Papua New Guinea's Prime Minister James Marape has called for Australian company Paladin's contract on Manus Island to be stopped.
As parliament resumed today, MPs zeroed in on Paladin's $US300-million contract with the Australian government to provide security at refugees camps on Manus.
Mr Marape told the chamber that foreigners should not be taking up contracts in PNG for work that local companies can do.
Paladin's contract is due to expire at the end of the month, and Australia's Home Affairs Minister Peter Dutton has said it would likely be renewed.
The PNG prime minister was responding to questions over the Paladin contract from the Governor of Oro Province, Gary Juffa.
"Are we just going to sit and let foreign governments come and dictate what they and their companies will do in this country?" Mr Juffa said.

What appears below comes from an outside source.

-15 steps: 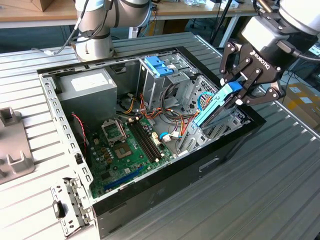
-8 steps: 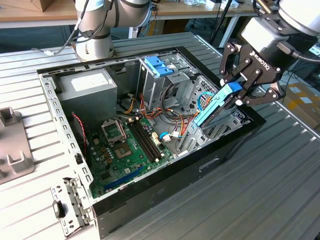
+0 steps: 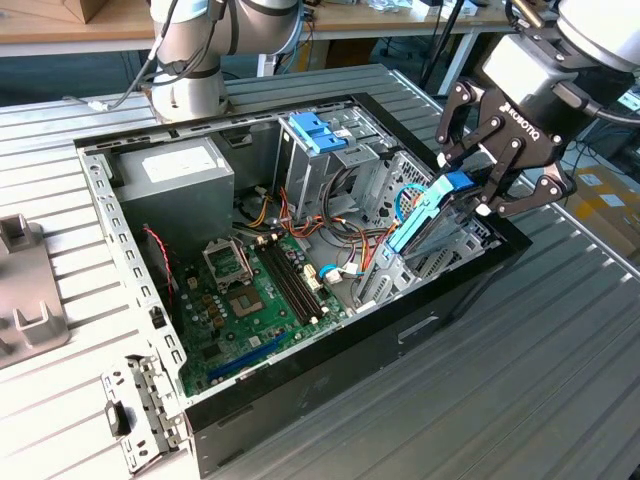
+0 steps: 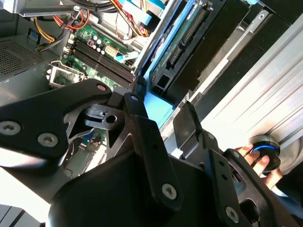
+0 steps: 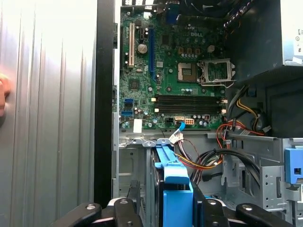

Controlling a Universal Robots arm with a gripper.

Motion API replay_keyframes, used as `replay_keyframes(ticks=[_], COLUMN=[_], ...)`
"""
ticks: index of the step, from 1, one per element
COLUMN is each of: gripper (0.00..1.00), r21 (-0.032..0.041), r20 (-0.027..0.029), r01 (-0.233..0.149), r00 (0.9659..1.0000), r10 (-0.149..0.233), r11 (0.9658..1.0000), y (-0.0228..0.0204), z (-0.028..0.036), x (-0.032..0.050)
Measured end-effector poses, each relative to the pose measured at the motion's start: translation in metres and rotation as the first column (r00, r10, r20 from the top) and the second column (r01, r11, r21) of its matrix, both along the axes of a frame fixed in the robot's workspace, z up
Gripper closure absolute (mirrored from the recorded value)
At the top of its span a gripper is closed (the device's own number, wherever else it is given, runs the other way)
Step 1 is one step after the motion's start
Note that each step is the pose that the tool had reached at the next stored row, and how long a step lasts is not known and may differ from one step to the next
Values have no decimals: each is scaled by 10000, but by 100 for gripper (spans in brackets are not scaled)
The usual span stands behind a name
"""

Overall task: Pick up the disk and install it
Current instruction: 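Pick up the disk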

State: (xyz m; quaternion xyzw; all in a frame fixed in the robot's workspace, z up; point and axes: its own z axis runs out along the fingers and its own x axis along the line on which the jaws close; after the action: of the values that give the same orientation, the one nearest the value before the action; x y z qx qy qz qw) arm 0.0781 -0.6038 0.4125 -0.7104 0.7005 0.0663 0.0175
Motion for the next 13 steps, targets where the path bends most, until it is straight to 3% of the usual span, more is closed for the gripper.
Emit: replay_keyframes(ticks=[2, 13], gripper=[49, 49], r21=[0, 14], r20=[0, 0], r01=[0, 0], r00=[10000, 10000], r10=[0, 0], r11=[10000, 10000], y=[0, 0], z=[25, 299], x=[0, 0])
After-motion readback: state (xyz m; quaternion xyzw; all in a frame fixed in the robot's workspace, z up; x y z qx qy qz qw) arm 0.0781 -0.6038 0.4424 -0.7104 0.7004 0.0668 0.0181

Mr Marape, who was elected minister last month, said he was asking Canberra to stop the contract immediately.
"I will summon the Australian Head of Mission to provide an explanation." Mr Marape said.
"We don't intend to have foreign security companies engage in businesses like security which we can do. I will also request to have this contract terminated forthwith."
Mr Dutton has also been under pressure domestically over his department's awarding of the contract without an open tender process. Australia's Auditor-General is reviewing the contract.
Earlier this month PNG's immigration minister, Petrus Thomas, confirmed that the Marape government wanted the contract canceled or terminated by the end of June.
According to him, the chief migration officer had written to Australia's Home Affairs department seeking a transparent tender process and stronger PNG national content in the Manus contracts.
Paladin says it employs a majority local workforce, buys local products and undertakes community projects.
It also works with a local sub-contractor, Manus company Peren, which is part owned by members of the family of PNG's parliament speaker, Job Pomat.
Last week, the Australian Financial Review revealed shares were issued to Peren Investments in a company called Pomwan Paladin Security.
It is now a joint venture, owned half by Paladin and the other half by Peren and its director Rodney Pokapin, with stakes of 40 per cent and 60 per cent respectively.